When Should Cyclists Stretch?
It is always a good idea to stretch both before and after you go for a bike ride. Warming up and warming down will help your leg muscles function at peak efficiency. Each stretch should be performed for a minimum of 30 seconds. To begin with you may find it hard to do the stretch, but over time you will master it, and will in fact need to increase your range of motion to achieve the same results. This is good! It shows that the stretch is working. It’s also a good idea to do the stretches on the days you do not ride your bike, in order to build up your range of motion.
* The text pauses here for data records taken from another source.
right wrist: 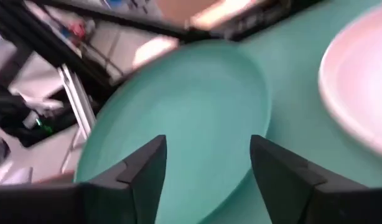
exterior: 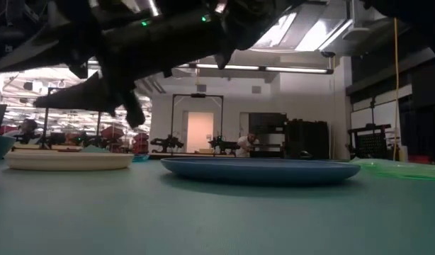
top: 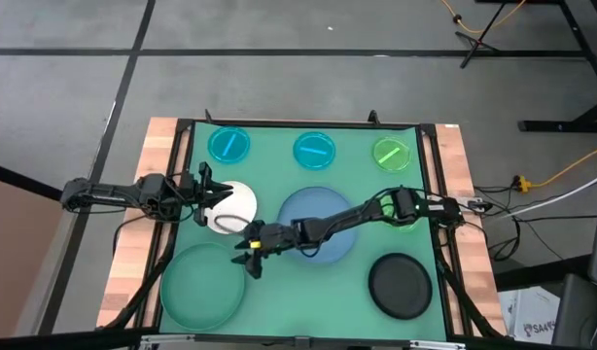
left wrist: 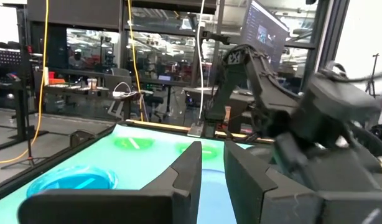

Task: Stack plastic plates
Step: Stack the green plate on top of the blue plate

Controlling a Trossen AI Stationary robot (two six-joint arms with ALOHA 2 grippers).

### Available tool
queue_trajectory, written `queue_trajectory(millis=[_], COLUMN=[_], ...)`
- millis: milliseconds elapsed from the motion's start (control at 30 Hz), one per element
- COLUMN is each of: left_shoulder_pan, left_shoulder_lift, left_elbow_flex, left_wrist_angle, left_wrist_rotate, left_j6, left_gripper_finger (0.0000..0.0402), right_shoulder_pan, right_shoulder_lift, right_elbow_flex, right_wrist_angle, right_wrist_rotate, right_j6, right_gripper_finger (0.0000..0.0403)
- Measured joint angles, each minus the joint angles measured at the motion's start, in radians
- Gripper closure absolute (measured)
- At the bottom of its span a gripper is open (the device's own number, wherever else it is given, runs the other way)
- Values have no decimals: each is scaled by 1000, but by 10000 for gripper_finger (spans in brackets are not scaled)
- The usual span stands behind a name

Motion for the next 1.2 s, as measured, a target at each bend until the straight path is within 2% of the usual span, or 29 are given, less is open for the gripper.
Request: queue_trajectory(millis=[267, 633, 800, 900, 1200], left_shoulder_pan=[0, 0, 0, 0, 0], left_shoulder_lift=[0, 0, 0, 0, 0], left_elbow_flex=[0, 0, 0, 0, 0], left_wrist_angle=[-2, -9, -9, -9, -9], left_wrist_rotate=[1, 0, -2, -2, -3], left_j6=[0, 0, 0, 0, 0], left_gripper_finger=[341, 341, 341, 341, 341], right_shoulder_pan=[18, 25, 27, 27, 24], right_shoulder_lift=[80, 142, 143, 143, 143], right_elbow_flex=[125, 140, 140, 140, 140], right_wrist_angle=[-146, -153, -192, -192, -178], right_wrist_rotate=[104, 90, 85, 84, 87], right_j6=[-1, 99, 84, 69, -7], right_gripper_finger=[186, 204, 219, 249, 389])
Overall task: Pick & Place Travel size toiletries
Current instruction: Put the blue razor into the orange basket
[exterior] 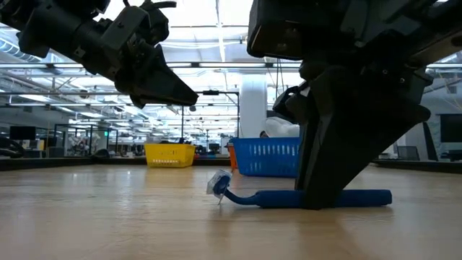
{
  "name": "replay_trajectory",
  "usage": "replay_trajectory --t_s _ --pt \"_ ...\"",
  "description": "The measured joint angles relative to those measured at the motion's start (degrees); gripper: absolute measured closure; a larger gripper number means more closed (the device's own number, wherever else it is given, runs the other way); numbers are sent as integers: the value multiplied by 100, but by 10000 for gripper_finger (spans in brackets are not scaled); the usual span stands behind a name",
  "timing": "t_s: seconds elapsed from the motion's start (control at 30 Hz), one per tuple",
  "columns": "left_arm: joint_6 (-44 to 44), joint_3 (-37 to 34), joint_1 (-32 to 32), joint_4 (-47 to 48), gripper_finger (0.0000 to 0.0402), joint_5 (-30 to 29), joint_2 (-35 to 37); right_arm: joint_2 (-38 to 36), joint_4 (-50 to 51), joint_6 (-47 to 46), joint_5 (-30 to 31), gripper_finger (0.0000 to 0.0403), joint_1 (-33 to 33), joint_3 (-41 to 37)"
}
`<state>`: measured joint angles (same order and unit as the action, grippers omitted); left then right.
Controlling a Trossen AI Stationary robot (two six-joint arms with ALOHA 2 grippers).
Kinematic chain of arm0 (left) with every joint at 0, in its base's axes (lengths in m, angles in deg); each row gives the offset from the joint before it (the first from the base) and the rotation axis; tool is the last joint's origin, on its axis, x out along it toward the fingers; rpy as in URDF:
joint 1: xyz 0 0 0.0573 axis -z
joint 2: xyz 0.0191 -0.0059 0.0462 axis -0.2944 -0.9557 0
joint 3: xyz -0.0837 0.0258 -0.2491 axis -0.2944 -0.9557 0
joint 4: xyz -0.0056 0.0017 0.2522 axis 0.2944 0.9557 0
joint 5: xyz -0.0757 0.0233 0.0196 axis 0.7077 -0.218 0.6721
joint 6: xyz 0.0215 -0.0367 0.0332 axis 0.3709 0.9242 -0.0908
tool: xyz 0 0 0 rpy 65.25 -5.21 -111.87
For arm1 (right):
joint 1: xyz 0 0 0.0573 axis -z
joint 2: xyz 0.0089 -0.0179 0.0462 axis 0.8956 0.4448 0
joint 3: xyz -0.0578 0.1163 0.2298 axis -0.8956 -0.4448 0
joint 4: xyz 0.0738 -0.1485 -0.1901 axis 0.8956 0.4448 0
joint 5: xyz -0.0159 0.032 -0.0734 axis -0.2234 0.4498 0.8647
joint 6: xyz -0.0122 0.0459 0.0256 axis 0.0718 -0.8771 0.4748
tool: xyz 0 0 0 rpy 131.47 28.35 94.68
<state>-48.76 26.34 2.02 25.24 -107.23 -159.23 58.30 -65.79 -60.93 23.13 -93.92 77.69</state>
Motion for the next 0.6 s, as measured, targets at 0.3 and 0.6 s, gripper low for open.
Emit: replay_trajectory --t_s 0.3,0.6 --pt "7 -2 0 101 350 -2 0 -805 103 44 -81 386 -15 -56" --pt "7 -2 2 100 350 -2 0 -1620 43 317 18 386 -11 -29"
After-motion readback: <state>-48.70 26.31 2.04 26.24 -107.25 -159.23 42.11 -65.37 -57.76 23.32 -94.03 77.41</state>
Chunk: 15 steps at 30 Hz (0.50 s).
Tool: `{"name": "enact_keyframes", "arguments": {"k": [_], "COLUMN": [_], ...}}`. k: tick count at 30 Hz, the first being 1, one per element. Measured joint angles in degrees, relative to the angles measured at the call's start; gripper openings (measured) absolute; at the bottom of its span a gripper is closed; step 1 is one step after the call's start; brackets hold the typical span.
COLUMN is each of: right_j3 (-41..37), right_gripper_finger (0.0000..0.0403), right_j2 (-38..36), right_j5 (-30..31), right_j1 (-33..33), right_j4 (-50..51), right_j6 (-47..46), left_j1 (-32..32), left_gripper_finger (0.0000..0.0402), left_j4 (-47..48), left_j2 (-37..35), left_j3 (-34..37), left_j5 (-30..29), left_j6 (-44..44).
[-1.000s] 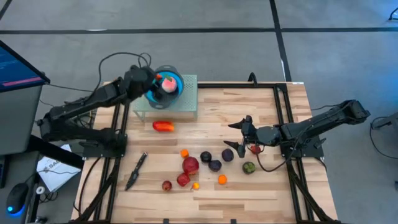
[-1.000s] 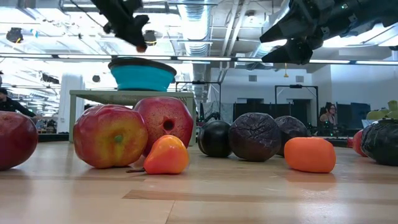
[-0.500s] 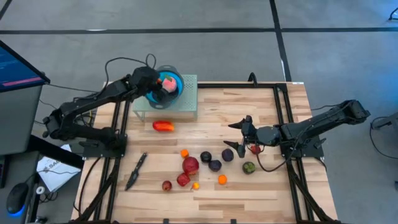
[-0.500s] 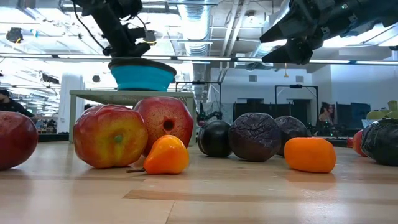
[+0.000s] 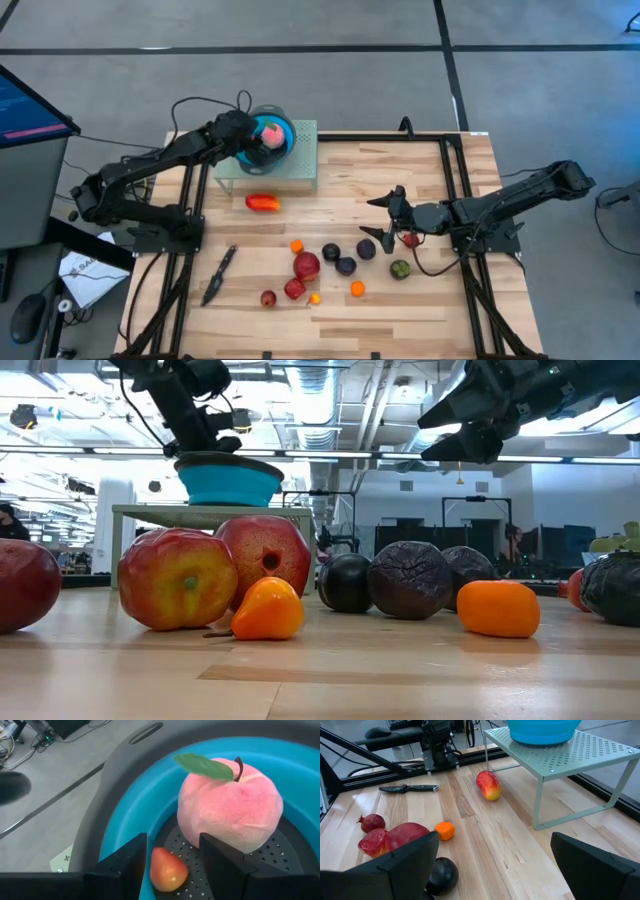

The best stretches to perform are those that target all the main muscle groups used during cycling. These are:
- Calf muscles
- Hip flexors
How Cyclists Should Stretch
Each muscle group can be stretched in exactly the same way that you might stretch an elastic band – start with the hip and just work through the full range of motion. Simple!
Related content: Our 10-minute Complete Stretching Routine for Cyclists
Conclusion – Why Stretching is Important for Cyclists
- Muscles work like Velcro, with protein strands sliding past each other
- Soreness comes when this sliding action doesn’t work optimally
- Stretching can help rebalance the scale
- Stretching is also important to help maintain posture off the bike.